New ethical mini bonds scheme aims to get buyers on the property ladder and provide investors with average 5.5 per cent annual return
Property co-ownership company Joint Equity is partnering with FCA-regulated property financier Ingman Capital Partners to launch a new series of mini-bonds offering more attractive returns than buy to let but with a lower risk exposure than holding individual assets.
Investors buying the JEIP bonds get an escalating coupon of 4.5 per cent in years 1-5 rising to 6.5 per cent in year 20-25, and they get a terminal bonus at the end of the 25 year term worth 25 per cent of the Halifax Property Index growth over the full term. The Bond is tradable after three years and with the escalating interest rates offers attractive net present values.
The Joint Equity shared home ownership scheme is a revolutionary way to buy a home in 50/50 partnership as it unites bond-holders, through the investment vehicle, and lower-income house-buyers in a mutual partnership that sees both parties benefit. It is also about real partnership between the Resident Partner (the occupier) and the Non Resident Partner (JEIP) over the life of the occupation.
The scheme supports those whose earnings are too high to quality for local authority and housing association support, but who do not have enough money to raise a mortgage themselves. The Joint Equity scheme has three core groups: ‘reluctant renters’, retired renters, divorced and separated renters and is available to help buy homes worth under GBP250,000, with the average home funded through the existing schemes worth GBP150,000.
The home buyer (Resident Partner) needs to have a minimum 5 per cent deposit and be able to afford a maximum 45 per cent LTV mortgage to qualify, with JEIP providing the remaining 50 per cent of the purchase price. Resident Partners pay the 45 per cent LTV mortgage and an annual charge for the 50 per cent JEIP funding. Joint Equity provides access to a mortgage from its panel of providers and will cover 50 per cent of the conveyancing and survey costs and manage the purchase process.

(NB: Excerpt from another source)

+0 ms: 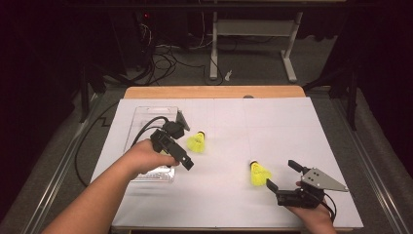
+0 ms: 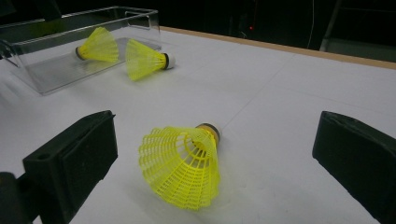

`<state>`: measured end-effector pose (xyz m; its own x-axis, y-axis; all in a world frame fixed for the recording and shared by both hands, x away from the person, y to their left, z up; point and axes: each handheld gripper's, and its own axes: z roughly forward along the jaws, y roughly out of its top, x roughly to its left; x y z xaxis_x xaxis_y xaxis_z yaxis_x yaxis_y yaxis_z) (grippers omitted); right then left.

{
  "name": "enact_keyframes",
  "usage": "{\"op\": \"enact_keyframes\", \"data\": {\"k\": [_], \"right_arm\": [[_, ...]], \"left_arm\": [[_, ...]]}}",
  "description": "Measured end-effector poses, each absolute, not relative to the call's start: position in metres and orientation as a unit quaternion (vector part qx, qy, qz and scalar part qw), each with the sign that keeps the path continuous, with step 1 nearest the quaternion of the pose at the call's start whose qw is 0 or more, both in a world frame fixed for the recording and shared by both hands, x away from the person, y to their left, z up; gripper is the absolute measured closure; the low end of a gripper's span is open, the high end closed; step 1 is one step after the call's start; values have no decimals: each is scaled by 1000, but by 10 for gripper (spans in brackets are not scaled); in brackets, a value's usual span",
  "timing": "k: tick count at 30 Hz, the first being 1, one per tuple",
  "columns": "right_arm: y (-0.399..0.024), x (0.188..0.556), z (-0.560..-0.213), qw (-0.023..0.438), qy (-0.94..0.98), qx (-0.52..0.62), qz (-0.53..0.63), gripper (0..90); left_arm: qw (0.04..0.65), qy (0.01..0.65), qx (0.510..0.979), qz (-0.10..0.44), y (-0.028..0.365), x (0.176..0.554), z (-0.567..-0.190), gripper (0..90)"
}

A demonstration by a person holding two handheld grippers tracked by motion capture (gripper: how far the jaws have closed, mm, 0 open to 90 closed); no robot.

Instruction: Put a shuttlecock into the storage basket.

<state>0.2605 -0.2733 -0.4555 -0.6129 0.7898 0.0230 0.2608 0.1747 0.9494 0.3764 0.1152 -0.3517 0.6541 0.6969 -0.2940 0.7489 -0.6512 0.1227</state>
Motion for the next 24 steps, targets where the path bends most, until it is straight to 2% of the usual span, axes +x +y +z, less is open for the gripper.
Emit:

Joint Equity and the JEIP investment bond is the brainchild of property developer Brad Bamfield and has been running since 2007. Following the success of its initial scheme, Joint Equity has launched the new bond to raise GBP3.5 million in the first round to allow between 48 – 50 properties to be purchased. Subsequent mini-bonds will then be issued in tranches of GBP3.5 million.
Brad Bamfield (pictured), CEO, Joint Equity, says: “These new mini-bonds allow investors to benefit from a revolutionary form of home ownership by co-owning properties with existing private renters who have been trapped outside the ownership market.
“This is an opportunity for investors to act in real partnership so that our property resident partners can have the stability and comfort of owning their own home.
“Our goal is to help those unable to get onto the housing ladder, to do so in a way that still enables them to choose the home they live in and gives them the flexibility to remain in it for as long as they want and to sell it when they want. It’s what we have done successfully since 2007 and we are delighted to now open this scheme up to more home buyers and investors by issuing a series of mini-bonds.
“We have more than 1,500 resident-partners who want to join the Joint Equity scheme and we believe the coupon available will be highly attractive to investors and that the escalating nature of the coupon combined with the terminal bonus will create a vibrant secondary market for bond-holders.”
Investing in a JEIP mini bond is easy to do, provides annual returns that are often higher than buy to let, has none of the management hassle or fees associated with buy to let, has a much lower default rate than buy to let and it provides a terminal bonus based on the Housing Price Index. It is an ethical investment that helps renters buy their own home and in a small way will help the UK housing crisis.
Home buyers apply to join The Joint Equity scheme and if they pass the eligibility criteria and are able to demonstrate they have the 5 per cent deposit and can raise a 45 per cent LTV mortgage they are accepted onto the scheme and are then able to find the property they want to buy.
The Resident Partner and JEIP (the Non-Resident Partner) then own the house 50/50 with the resident partner having full ownership rights and able to decide when they want to sell their share.